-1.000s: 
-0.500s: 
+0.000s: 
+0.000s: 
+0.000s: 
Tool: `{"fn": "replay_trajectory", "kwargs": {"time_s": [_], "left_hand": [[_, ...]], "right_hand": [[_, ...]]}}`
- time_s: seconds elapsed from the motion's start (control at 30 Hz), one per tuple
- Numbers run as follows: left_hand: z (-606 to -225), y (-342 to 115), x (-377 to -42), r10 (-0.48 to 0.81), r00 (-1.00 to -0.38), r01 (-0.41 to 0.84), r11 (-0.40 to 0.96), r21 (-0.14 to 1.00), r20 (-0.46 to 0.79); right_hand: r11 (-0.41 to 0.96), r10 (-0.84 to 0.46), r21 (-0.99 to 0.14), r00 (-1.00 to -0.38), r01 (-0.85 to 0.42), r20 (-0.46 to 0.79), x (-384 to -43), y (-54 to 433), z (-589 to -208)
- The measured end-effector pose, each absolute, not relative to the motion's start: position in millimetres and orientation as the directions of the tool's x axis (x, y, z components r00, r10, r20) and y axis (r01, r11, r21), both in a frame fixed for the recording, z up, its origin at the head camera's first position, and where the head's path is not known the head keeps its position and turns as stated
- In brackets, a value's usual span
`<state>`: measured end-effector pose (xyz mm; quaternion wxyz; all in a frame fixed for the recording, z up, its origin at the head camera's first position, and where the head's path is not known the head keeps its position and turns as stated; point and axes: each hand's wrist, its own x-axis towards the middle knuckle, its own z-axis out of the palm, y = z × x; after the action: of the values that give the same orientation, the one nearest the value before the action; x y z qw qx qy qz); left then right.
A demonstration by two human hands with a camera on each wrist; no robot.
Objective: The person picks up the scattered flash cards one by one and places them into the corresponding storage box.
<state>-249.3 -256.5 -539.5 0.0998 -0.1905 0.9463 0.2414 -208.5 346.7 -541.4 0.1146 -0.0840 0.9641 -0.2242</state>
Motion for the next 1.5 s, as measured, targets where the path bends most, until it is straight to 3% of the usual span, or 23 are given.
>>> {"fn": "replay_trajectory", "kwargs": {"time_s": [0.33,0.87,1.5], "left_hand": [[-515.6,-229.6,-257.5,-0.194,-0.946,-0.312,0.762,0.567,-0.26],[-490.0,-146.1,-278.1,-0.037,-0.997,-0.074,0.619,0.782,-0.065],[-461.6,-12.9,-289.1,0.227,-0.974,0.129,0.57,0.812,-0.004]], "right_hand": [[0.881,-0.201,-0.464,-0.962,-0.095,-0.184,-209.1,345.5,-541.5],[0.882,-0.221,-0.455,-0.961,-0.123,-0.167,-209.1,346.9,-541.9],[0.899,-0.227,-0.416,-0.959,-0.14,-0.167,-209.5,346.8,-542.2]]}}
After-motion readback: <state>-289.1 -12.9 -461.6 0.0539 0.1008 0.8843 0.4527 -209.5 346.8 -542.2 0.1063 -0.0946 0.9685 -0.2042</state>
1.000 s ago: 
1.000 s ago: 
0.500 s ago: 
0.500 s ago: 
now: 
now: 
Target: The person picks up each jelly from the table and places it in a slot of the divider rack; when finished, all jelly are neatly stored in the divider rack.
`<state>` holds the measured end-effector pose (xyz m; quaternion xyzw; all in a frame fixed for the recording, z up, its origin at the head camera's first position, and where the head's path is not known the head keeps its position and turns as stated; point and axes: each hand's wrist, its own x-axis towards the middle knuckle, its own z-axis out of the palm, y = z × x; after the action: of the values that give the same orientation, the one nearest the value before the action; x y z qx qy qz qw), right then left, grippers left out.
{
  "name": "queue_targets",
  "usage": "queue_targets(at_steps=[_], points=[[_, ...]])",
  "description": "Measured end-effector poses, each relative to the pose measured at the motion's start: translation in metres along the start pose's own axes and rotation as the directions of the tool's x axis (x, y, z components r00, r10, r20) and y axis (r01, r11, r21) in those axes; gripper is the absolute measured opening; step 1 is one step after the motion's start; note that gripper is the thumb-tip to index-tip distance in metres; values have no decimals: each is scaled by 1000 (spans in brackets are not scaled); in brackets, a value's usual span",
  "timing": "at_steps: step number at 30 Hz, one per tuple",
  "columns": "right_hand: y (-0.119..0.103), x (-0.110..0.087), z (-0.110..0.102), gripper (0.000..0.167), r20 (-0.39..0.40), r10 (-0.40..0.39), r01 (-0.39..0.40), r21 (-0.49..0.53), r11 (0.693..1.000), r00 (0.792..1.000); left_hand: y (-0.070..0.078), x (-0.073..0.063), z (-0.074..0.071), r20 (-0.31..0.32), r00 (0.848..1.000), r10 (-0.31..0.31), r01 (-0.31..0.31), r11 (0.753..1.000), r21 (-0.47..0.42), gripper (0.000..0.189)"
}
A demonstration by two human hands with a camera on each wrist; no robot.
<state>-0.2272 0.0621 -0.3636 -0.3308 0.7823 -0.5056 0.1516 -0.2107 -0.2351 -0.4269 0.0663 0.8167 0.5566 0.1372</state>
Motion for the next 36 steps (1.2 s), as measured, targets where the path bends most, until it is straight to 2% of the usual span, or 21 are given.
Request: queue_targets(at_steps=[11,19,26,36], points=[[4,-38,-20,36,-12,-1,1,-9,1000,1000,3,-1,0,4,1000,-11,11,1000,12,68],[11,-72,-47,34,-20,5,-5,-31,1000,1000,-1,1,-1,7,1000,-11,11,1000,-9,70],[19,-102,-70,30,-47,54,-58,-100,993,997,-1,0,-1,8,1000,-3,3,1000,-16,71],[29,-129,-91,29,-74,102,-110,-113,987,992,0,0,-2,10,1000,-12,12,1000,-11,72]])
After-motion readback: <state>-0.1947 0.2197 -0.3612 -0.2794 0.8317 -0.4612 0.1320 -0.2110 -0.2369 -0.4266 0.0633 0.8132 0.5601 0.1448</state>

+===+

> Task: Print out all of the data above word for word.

> Result of the task:
-1.000s: 
-0.500s: 
+0.000s: 
+0.000s: 
+0.000s: 
Tool: `{"fn": "replay_trajectory", "kwargs": {"time_s": [_], "left_hand": [[_, ...]], "right_hand": [[_, ...]]}}`
- time_s: seconds elapsed from the motion's start (control at 30 Hz), one per tuple
- Numbers run as follows: left_hand: z (-606 to -225), y (-342 to 115), x (-377 to -42), r10 (-0.48 to 0.81), r00 (-1.00 to -0.38), r01 (-0.41 to 0.84), r11 (-0.40 to 0.96), r21 (-0.14 to 1.00), r20 (-0.46 to 0.79); right_hand: r11 (-0.41 to 0.96), r10 (-0.84 to 0.46), r21 (-0.99 to 0.14), r00 (-1.00 to -0.38), r01 (-0.85 to 0.42), r20 (-0.46 to 0.79), x (-384 to -43), y (-54 to 433), z (-589 to -208)
- The measured end-effector pose, each absolute, not relative to the motion's start: position in millimetres and orientation as the directions of the tool's x axis (x, y, z components r00, r10, r20) and y axis (r01, r11, r21), both in a frame fixed for the recording, z up, its origin at the head camera's first position, and where the head's path is not known the head keeps its position and turns as stated
- In brackets, a value's usual span
`<state>`: measured end-effector pose (xyz mm; quaternion wxyz; all in a frame fixed for the recording, z up, its origin at the head camera's first position, and where the head's path is not known the head keeps its position and turns as stated; point and axes: each hand's wrist, its own x-axis towards the middle knuckle, its own z-axis out of the palm, y = z × x; after the action: of the values that give the same orientation, the one nearest the value before the action; x y z qw qx qy qz); left then right.
A demonstration by two human hands with a camera on each wrist; no robot.
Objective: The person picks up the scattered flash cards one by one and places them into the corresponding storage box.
<state>-249.3 -256.5 -539.5 0.0998 -0.1905 0.9463 0.2414 -208.5 346.7 -541.4 0.1146 -0.0840 0.9641 -0.2242</state>
Motion for the next 1.5 s, as measured, targets where the path bends most, until it is straight to 3% of the usual span, or 23 are given.
>>> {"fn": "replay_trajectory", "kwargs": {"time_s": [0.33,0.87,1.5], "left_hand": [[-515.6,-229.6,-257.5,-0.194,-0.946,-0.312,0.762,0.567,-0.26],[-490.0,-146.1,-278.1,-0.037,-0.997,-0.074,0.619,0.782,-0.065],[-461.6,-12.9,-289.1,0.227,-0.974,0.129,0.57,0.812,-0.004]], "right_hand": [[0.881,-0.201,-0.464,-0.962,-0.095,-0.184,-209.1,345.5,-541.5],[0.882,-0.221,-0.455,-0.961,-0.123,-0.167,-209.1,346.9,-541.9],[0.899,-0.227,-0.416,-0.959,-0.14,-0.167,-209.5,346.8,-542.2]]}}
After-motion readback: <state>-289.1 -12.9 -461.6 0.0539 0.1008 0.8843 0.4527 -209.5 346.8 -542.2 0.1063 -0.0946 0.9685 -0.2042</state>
1.000 s ago: 
1.000 s ago: 
0.500 s ago: 
0.500 s ago: 
now: 
now: 
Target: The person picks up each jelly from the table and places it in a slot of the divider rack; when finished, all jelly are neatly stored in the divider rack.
`<state>` holds the measured end-effector pose (xyz m; quaternion xyzw; all in a frame fixed for the recording, z up, its origin at the head camera's first position, and where the head's path is not known the head keeps its position and turns as stated; point and axes: each hand's wrist, its own x-axis towards the middle knuckle, its own z-axis out of the palm, y = z × x; after the action: of the values that give the same orientation, the one nearest the value before the action; x y z qx qy qz qw), right then left, grippers left out.
{
  "name": "queue_targets",
  "usage": "queue_targets(at_steps=[_], points=[[_, ...]])",
  "description": "Measured end-effector poses, each relative to the pose measured at the motion's start: translation in metres along the start pose's own axes and rotation as the directions of the tool's x axis (x, y, z components r00, r10, r20) and y axis (r01, r11, r21) in those axes; gripper is the absolute measured opening; step 1 is one step after the motion's start; note that gripper is the thumb-tip to index-tip distance in metres; values have no decimals: each is scaled by 1000 (spans in brackets are not scaled); in brackets, a value's usual span",
  "timing": "at_steps: step number at 30 Hz, one per tuple",
  "columns": "right_hand: y (-0.119..0.103), x (-0.110..0.087), z (-0.110..0.102), gripper (0.000..0.167), r20 (-0.39..0.40), r10 (-0.40..0.39), r01 (-0.39..0.40), r21 (-0.49..0.53), r11 (0.693..1.000), r00 (0.792..1.000); left_hand: y (-0.070..0.078), x (-0.073..0.063), z (-0.074..0.071), r20 (-0.31..0.32), r00 (0.848..1.000), r10 (-0.31..0.31), r01 (-0.31..0.31), r11 (0.753..1.000), r21 (-0.47..0.42), gripper (0.000..0.189)"
}
A demonstration by two human hands with a camera on each wrist; no robot.
<state>-0.2272 0.0621 -0.3636 -0.3308 0.7823 -0.5056 0.1516 -0.2107 -0.2351 -0.4269 0.0663 0.8167 0.5566 0.1372</state>
Motion for the next 36 steps (1.2 s), as measured, targets where the path bends most, until it is straight to 2% of the usual span, or 21 are given.
Request: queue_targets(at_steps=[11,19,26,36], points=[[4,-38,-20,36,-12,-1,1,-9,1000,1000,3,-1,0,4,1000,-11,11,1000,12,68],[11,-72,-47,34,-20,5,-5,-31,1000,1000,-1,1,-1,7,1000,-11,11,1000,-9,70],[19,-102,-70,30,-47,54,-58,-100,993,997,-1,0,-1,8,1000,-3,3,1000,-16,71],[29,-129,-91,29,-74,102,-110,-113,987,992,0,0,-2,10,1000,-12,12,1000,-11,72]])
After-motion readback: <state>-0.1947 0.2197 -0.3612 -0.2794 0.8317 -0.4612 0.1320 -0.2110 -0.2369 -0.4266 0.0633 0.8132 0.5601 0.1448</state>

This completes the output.